WHAT IS REQUIRED> In the listing below, find each line that holds "glass" and list it.

[GIVEN RECORDS Boundary: Start]

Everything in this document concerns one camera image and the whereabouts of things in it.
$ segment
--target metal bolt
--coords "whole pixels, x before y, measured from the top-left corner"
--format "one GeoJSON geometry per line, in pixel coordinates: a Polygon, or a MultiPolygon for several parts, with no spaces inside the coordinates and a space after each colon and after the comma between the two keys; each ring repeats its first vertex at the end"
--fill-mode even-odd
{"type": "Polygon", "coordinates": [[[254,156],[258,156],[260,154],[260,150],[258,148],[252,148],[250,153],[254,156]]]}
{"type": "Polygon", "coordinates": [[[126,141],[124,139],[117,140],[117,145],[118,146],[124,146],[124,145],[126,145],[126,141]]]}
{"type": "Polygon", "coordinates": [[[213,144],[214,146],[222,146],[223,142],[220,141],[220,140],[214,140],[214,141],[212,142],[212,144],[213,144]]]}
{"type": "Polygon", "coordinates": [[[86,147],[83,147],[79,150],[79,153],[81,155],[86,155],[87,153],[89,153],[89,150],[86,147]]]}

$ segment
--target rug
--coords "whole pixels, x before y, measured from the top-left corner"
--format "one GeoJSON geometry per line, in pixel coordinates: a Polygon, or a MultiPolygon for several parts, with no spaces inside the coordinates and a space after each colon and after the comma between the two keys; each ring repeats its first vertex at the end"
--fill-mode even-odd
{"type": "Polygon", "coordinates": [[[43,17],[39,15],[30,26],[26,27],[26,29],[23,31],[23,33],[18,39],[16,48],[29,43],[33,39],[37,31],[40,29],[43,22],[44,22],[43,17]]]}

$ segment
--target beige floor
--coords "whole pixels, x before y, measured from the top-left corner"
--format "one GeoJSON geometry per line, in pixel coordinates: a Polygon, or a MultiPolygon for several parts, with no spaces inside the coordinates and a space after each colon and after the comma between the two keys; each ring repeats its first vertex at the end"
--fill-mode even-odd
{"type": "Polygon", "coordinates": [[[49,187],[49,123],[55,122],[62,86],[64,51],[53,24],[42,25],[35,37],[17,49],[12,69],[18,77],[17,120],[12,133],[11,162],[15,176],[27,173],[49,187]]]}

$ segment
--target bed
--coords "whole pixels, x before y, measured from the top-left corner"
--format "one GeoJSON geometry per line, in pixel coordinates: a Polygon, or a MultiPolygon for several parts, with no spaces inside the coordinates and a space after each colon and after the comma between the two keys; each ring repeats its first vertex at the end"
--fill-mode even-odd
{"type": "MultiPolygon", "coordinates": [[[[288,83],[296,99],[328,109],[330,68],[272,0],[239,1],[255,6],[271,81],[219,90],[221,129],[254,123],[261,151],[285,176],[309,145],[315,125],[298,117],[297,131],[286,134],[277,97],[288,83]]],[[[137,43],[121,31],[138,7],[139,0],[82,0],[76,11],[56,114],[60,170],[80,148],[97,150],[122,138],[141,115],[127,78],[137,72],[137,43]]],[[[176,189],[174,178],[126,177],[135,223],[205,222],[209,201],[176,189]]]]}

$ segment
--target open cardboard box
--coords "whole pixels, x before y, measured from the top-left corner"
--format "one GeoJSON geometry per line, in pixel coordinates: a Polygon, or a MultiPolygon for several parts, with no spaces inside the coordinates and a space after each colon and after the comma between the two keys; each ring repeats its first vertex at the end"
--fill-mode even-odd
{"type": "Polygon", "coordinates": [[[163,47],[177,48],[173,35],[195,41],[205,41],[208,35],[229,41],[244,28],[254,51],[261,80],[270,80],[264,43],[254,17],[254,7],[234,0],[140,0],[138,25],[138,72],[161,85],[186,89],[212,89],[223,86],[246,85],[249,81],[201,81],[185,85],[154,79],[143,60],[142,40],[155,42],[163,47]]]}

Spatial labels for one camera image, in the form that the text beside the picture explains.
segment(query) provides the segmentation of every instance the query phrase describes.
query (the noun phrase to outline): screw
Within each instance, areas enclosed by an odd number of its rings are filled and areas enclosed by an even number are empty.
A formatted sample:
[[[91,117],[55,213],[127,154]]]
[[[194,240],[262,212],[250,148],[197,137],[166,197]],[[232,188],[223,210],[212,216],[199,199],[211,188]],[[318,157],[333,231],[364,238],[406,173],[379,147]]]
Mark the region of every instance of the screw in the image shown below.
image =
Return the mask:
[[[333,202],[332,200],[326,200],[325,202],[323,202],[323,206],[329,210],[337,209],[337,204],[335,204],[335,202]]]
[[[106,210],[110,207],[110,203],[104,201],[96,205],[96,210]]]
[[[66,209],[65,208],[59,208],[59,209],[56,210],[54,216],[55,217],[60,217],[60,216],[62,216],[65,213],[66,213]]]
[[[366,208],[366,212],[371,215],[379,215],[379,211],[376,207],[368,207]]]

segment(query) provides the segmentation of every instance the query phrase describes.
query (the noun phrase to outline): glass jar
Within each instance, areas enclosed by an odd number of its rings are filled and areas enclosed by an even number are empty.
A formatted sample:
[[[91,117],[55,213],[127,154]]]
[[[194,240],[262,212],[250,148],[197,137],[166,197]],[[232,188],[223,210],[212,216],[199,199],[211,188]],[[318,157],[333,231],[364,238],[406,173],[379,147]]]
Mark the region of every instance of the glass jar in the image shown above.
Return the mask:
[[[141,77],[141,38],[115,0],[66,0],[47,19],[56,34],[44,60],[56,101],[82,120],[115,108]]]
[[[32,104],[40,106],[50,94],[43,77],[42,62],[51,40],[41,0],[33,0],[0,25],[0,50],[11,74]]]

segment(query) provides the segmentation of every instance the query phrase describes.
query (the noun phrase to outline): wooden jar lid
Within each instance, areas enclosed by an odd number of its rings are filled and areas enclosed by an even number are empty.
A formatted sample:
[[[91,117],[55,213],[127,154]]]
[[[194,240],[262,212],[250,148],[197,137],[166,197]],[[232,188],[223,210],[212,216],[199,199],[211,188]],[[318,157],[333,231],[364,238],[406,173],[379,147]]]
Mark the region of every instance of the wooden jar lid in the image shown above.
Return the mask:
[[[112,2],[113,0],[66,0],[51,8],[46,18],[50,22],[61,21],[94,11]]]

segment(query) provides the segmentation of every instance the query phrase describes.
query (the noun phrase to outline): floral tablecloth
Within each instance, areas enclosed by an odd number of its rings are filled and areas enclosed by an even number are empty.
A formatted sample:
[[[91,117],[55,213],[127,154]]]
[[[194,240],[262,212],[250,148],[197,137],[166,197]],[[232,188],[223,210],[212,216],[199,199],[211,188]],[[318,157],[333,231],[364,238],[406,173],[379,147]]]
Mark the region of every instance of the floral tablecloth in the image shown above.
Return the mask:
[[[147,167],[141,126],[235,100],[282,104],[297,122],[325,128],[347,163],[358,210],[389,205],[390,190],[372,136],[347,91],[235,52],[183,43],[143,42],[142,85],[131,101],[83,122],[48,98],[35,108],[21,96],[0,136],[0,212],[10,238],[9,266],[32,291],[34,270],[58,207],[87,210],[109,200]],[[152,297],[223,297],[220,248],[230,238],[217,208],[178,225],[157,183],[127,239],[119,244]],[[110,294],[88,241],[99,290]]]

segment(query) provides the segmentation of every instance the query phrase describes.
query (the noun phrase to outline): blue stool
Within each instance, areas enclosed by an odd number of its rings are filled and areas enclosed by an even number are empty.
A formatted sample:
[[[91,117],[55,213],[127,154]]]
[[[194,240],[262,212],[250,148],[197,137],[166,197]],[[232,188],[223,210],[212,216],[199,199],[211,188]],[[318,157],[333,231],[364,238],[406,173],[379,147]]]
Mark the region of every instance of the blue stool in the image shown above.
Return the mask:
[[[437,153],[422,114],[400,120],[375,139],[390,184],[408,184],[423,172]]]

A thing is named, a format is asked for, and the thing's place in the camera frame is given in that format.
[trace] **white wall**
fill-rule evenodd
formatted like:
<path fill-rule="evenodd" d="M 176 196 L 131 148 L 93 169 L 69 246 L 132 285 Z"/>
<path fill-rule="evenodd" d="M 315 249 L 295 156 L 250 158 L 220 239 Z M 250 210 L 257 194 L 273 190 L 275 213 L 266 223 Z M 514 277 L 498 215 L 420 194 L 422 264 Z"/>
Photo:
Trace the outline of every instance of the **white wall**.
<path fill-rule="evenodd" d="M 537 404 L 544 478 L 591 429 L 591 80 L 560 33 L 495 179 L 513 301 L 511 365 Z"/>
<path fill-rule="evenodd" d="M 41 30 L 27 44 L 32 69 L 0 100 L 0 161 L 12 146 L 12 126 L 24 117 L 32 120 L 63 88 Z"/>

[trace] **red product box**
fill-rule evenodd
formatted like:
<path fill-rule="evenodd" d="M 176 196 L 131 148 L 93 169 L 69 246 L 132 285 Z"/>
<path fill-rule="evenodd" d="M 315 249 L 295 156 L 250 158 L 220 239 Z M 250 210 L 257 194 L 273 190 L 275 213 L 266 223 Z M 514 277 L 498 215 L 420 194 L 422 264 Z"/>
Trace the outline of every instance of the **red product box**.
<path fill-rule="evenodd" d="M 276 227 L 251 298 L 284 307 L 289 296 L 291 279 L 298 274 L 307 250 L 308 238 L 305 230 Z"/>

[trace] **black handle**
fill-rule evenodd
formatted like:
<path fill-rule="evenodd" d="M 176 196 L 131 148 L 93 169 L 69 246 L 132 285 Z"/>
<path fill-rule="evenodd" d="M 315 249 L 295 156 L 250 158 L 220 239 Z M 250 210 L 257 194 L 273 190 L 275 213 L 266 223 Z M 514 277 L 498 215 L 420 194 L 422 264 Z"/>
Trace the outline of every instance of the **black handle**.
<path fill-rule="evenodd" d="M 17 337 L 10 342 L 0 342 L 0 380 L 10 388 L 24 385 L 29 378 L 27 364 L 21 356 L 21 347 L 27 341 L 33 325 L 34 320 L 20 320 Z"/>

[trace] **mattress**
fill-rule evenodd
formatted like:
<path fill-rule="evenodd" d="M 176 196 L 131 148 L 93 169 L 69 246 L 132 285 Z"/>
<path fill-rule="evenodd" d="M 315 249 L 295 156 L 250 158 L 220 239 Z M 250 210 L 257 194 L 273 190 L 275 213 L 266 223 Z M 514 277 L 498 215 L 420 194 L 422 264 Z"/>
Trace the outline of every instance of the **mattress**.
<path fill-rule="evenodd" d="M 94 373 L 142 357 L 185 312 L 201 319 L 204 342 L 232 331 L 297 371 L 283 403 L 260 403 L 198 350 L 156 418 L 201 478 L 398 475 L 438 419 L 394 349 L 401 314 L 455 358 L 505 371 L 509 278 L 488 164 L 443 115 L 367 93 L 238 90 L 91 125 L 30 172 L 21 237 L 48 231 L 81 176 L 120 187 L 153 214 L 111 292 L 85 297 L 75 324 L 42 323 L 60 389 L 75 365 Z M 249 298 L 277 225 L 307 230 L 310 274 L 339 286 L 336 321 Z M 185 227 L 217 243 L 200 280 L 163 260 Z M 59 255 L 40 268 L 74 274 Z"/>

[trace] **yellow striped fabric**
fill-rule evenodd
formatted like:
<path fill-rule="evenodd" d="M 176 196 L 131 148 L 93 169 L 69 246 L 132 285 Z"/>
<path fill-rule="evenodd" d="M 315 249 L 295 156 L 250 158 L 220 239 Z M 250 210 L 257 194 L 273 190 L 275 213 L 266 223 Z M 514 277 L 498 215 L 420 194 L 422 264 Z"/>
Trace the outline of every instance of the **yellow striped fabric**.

[GIVEN RECORDS Boundary: End]

SOLUTION BELOW>
query (the noun phrase to outline): glass jar
Mark the region of every instance of the glass jar in the image shown above.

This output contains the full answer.